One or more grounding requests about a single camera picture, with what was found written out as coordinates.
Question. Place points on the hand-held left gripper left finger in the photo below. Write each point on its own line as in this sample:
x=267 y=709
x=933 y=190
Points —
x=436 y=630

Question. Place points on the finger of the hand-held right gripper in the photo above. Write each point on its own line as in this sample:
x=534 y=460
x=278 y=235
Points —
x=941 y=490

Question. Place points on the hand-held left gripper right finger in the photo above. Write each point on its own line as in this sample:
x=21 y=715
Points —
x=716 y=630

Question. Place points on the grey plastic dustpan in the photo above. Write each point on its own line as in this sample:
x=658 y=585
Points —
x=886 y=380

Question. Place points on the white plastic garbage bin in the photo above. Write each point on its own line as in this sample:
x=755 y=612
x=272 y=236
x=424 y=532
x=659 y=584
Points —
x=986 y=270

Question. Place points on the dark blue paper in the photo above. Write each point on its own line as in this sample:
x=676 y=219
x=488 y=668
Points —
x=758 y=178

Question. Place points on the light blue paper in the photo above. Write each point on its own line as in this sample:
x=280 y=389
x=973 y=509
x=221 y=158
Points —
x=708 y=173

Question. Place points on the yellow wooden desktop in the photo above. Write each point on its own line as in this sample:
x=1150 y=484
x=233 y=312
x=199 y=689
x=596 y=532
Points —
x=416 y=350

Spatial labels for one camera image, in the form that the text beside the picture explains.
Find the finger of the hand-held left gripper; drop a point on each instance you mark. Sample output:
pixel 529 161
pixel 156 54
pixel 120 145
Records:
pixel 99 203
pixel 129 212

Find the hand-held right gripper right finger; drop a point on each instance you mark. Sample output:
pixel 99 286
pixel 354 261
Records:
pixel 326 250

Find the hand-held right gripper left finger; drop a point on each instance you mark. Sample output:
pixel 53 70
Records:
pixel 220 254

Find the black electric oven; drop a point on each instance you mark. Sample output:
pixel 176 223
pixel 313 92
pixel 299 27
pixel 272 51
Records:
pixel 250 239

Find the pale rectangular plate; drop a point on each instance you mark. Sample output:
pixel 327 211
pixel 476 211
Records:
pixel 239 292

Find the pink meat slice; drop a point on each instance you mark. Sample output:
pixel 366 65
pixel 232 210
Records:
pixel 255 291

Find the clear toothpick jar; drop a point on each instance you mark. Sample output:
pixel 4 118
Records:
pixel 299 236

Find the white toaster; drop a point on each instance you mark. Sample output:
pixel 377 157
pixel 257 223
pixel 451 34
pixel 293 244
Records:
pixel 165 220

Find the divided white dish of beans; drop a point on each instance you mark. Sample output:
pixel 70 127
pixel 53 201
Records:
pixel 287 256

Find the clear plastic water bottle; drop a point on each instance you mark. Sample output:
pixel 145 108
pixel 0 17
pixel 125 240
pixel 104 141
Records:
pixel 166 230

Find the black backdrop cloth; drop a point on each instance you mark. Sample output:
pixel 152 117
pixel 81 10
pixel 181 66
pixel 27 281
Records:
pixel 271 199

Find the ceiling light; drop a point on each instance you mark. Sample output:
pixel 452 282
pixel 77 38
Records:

YOUR OBJECTIVE>
Search the data above for the string "right" and copy each line that has it.

ANSWER TO THE PROBLEM>
Question. Place points on the finger of the hand-held right gripper in the photo above. Write each point on its own line as in this sample:
Question. Place points on the hand-held left gripper right finger in the photo above. Write each point on its own line as in this sample:
Find the hand-held right gripper right finger; drop a point on each instance you mark. Sample output:
Find the hand-held right gripper left finger; drop a point on each instance you mark. Sample output:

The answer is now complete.